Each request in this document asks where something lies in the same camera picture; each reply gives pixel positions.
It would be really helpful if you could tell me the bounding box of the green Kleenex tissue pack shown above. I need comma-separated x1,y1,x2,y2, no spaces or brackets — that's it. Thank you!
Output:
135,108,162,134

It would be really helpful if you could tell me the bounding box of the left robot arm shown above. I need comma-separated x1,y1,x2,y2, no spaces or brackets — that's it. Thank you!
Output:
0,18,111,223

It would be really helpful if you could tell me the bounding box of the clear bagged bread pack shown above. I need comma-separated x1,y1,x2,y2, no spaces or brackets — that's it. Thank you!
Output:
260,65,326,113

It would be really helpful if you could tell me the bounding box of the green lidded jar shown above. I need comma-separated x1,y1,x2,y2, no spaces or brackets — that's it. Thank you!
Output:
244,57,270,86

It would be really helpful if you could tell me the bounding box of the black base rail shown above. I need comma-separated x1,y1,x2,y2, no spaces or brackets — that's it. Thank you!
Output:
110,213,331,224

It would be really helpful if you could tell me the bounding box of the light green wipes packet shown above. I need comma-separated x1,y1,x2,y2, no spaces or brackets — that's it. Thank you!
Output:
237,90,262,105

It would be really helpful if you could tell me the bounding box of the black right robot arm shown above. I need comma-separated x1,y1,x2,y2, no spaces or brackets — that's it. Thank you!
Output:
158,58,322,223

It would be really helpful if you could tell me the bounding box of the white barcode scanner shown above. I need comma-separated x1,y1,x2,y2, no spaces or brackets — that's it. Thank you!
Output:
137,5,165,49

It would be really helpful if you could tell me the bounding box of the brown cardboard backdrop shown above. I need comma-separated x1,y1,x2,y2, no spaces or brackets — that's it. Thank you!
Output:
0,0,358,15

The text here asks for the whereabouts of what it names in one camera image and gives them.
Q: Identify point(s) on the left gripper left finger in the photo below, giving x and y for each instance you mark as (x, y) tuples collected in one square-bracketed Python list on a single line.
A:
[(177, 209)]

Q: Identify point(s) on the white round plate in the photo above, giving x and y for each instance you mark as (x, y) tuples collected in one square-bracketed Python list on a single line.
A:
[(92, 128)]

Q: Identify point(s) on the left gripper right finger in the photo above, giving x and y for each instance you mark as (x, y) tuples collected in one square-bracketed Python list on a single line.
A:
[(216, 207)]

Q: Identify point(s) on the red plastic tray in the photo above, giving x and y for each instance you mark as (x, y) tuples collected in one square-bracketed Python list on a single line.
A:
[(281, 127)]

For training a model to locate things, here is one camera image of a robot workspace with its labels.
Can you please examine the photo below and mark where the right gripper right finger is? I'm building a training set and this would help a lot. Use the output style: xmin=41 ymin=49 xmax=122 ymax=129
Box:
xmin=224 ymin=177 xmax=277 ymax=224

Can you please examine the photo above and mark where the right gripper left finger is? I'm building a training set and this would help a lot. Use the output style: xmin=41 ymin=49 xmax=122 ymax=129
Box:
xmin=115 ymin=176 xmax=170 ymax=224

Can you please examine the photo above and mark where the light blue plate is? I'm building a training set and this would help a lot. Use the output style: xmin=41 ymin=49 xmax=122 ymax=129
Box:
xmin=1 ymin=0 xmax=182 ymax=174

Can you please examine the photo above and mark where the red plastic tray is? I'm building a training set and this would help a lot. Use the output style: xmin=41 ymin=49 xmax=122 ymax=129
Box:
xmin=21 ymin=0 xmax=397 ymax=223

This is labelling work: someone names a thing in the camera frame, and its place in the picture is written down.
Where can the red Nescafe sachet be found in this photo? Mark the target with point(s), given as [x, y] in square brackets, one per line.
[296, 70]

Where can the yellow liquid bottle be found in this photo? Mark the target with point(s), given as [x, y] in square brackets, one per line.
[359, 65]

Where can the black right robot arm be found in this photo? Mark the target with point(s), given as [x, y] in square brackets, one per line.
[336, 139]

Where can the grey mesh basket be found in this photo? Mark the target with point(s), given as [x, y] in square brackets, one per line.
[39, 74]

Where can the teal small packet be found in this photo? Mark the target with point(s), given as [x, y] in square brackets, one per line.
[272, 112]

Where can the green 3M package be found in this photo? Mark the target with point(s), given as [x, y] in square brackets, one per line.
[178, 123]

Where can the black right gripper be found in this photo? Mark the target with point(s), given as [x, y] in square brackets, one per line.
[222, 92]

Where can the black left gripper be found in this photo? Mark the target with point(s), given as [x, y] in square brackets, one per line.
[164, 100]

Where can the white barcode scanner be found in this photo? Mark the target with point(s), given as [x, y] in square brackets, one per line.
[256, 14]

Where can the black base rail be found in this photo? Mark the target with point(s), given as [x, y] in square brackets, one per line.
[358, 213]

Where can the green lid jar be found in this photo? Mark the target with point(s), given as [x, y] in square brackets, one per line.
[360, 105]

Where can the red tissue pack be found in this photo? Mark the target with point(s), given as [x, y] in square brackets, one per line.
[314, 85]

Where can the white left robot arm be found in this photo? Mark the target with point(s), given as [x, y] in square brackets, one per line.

— Required action —
Copy the records above exactly, please, but only from the first line through the line containing "base rail shown".

— Response area —
Each request in this document asks where something lies in the same camera picture; each reply gives pixel positions.
It would be really helpful if you could tell me the bounding box of the green Kleenex tissue pack shown above. I need comma-separated x1,y1,x2,y2, no spaces or brackets — that's it. Thank you!
Output:
135,108,162,134

It would be really helpful if you could tell me the bounding box of the left robot arm shown above. I need comma-separated x1,y1,x2,y2, no spaces or brackets — that's it. Thank you!
Output:
0,18,111,223

It would be really helpful if you could tell me the bounding box of the clear bagged bread pack shown above. I need comma-separated x1,y1,x2,y2, no spaces or brackets — that's it. Thank you!
Output:
260,65,326,113

It would be really helpful if you could tell me the bounding box of the green lidded jar shown above. I need comma-separated x1,y1,x2,y2, no spaces or brackets — that's it. Thank you!
Output:
244,57,270,86

It would be really helpful if you could tell me the bounding box of the black base rail shown above. I need comma-separated x1,y1,x2,y2, no spaces or brackets — that's it. Thank you!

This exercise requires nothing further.